◆ **Task details**: Please output the data exactly, without omitting anything.
◆ ◆ ◆
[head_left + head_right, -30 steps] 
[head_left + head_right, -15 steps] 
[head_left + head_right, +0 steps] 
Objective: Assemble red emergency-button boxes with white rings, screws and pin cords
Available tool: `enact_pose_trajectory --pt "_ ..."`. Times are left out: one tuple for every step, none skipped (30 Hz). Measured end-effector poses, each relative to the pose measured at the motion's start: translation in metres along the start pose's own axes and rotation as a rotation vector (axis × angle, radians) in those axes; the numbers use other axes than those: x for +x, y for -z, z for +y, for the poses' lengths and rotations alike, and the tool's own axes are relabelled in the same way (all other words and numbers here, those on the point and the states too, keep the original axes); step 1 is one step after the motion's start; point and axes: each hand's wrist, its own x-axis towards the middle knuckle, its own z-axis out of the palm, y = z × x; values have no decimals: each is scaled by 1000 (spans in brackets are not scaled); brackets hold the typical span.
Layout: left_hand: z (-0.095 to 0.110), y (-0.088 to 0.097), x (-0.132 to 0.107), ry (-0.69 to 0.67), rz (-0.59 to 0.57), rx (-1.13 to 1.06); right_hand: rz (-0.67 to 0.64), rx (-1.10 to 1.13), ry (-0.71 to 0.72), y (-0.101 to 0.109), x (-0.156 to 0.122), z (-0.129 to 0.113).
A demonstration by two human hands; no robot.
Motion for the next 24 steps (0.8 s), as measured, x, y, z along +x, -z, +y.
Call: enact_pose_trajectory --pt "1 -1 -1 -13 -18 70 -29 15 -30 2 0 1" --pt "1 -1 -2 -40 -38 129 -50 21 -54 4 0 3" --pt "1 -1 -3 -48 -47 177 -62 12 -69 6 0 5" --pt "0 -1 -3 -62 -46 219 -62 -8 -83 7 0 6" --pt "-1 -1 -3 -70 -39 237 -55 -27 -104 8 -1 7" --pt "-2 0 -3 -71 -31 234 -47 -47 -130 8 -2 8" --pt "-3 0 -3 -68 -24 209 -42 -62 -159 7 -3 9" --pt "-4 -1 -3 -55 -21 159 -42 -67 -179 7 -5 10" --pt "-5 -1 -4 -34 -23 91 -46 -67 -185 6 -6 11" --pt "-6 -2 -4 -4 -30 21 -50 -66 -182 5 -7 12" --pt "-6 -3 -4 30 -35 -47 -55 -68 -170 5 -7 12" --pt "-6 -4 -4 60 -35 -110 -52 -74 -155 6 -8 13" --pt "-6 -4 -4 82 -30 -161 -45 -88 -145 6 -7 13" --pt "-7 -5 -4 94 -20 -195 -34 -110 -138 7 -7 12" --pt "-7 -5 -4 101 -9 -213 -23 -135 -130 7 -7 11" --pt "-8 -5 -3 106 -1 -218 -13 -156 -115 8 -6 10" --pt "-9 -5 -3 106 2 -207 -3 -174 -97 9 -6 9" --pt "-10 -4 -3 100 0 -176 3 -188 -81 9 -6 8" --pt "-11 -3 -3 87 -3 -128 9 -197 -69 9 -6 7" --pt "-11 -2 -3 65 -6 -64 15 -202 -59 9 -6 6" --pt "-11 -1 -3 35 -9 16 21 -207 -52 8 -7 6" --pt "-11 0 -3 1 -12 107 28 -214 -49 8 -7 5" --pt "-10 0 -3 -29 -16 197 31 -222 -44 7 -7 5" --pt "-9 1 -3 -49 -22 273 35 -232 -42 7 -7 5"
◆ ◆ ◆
◆ **Result below**:
[head_left + head_right, -30 steps] 
[head_left + head_right, -15 steps] 
[head_left + head_right, +0 steps] 
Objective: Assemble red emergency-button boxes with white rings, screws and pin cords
Available tool: `enact_pose_trajectory --pt "_ ..."`. Times are left out: one tuple for every step, none skipped (30 Hz). Measured end-effector poses, each relative to the pose measured at the motion's start: translation in metres along the start pose's own axes and rotation as a rotation vector (axis × angle, radians) in those axes; the numbers use other axes than those: x for +x, y for -z, z for +y, for the poses' lengths and rotations alike, and the tool's own axes are relabelled in the same way (all other words and numbers here, those on the point and the states too, keep the original axes); step 1 is one step after the motion's start; point and axes: each hand's wrist, its own x-axis towards the middle knuckle, its own z-axis out of the palm, y = z × x; values have no decimals: each is scaled by 1000 (spans in brackets are not scaled); brackets hold the typical span.
Layout: left_hand: z (-0.095 to 0.110), y (-0.088 to 0.097), x (-0.132 to 0.107), ry (-0.69 to 0.67), rz (-0.59 to 0.57), rx (-1.13 to 1.06); right_hand: rz (-0.67 to 0.64), rx (-1.10 to 1.13), ry (-0.71 to 0.72), y (-0.101 to 0.109), x (-0.156 to 0.122), z (-0.129 to 0.113).
A demonstration by two human hands; no robot.
Motion for the next 24 steps (0.8 s), as measured, x, y, z along +x, -z, +y.
Call: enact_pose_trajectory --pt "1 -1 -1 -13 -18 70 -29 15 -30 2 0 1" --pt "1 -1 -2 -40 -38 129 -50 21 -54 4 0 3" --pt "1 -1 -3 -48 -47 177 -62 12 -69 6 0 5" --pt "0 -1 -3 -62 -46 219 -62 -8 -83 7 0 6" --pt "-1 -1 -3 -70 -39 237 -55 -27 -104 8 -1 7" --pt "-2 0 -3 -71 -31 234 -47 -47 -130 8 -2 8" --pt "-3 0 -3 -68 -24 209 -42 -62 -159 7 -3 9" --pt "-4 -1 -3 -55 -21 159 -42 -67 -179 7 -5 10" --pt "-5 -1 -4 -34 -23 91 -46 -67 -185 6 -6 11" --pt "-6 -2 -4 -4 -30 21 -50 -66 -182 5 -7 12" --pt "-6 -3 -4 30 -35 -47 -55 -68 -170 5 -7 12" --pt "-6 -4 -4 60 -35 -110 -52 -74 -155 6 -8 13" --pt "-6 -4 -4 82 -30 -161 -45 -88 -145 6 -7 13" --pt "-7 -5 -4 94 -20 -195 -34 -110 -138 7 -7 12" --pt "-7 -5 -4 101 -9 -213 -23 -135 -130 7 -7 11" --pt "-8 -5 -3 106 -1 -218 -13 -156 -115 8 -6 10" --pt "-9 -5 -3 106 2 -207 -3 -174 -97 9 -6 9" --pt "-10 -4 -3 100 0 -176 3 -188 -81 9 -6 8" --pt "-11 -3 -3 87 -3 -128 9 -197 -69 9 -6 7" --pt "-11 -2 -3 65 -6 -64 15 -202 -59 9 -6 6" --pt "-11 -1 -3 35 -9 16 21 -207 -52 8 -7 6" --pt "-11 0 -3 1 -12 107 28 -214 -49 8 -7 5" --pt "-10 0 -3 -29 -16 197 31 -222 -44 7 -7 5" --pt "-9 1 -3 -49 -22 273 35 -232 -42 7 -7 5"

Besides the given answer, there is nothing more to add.